On the positive side, VoS, you often find and present relevant quotes from Peat, you often synthesise imaginative (in a good way) lines of thought, you have generously shared some really interesting information about your own personal experiments, and you make efforts to encourage people. I would be pleased if you would continue with these aspects of your postings.

 

[moss]

"A man convinced against his will is of the same opinion still"....

 

[Spondive]

I am trying to figure out why you guys are saying that VoS is not in line with Peat or misinterpreting etc.? He is suggesting all the the things Peat says in his writings and talks. High protein low PUFA lower fat, high sugar, progesterone, T3, low amounts of dhea etc etc.

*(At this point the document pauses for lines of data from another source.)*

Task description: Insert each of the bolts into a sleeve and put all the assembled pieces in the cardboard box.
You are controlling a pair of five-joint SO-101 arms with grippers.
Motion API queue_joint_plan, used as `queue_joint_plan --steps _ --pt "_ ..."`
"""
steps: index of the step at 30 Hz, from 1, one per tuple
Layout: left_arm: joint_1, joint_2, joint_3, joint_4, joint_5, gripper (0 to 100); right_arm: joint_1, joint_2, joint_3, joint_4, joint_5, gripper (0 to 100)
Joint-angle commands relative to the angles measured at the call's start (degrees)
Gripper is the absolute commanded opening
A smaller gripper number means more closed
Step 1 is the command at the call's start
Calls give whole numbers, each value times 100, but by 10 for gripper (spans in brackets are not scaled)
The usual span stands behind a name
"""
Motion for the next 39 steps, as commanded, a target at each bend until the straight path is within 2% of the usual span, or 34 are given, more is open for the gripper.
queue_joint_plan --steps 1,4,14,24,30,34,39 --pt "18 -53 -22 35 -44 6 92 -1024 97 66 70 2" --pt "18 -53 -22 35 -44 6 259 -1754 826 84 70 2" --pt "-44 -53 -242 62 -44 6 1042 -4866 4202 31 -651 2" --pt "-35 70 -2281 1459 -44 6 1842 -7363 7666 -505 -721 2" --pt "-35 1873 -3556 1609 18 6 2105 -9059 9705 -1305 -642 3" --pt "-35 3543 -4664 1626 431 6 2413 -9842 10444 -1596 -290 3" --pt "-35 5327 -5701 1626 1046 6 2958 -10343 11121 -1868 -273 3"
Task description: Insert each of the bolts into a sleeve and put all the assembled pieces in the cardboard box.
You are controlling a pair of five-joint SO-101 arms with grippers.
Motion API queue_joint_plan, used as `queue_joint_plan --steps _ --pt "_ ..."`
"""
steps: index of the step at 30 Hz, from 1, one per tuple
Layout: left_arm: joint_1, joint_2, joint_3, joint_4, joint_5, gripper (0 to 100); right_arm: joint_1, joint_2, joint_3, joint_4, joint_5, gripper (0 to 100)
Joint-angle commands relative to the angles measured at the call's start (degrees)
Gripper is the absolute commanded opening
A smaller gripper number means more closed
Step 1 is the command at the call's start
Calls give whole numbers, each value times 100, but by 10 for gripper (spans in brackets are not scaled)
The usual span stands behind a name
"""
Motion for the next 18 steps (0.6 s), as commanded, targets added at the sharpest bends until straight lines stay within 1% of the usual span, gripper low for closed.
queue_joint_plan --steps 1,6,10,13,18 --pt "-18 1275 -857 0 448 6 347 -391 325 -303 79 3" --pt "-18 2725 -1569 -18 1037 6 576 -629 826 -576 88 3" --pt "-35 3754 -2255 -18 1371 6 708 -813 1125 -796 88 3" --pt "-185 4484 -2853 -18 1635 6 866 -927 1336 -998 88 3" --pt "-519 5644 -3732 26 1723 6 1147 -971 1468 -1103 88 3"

What specifically are you at odds with? Just for my own interest

 

[panda]

Well, the K2 is here (Carlson 5mg), so I took one around 1PM, was planning to take another one at night, but not sure if I should start easily with the K2 or if it doesn't matter if I start with 1,5,10,25 or 45mg?
I felt some fatigue after taking it, but of course I don't know if it's the K2, especially since I'm tapering benzodiazepines (clonazepam), and the fing withdrawal process of the benzos creates all kind of strange symptoms. I'm pretty sure the benzos are a big part of the problem, but I'm doing what I can at the same time, tapering (and getting rid of them eventually) while doing some other things with supplements/food to improve my health, seems like a good strategy. I know improving my sugar intake has helped a lot with my anxiety and stress levels.
I have been increasing my caffeine intake to near 400mg levels (but not coffee, is it the same as long as I increase caffeine?), and I feel better. My hope is that now with the K2, things will be even better, but I'll wait 2 weeks to report.
Any advise about the caffeine and K2 levels will be appreciated. Any other supplement/food that may help with this process?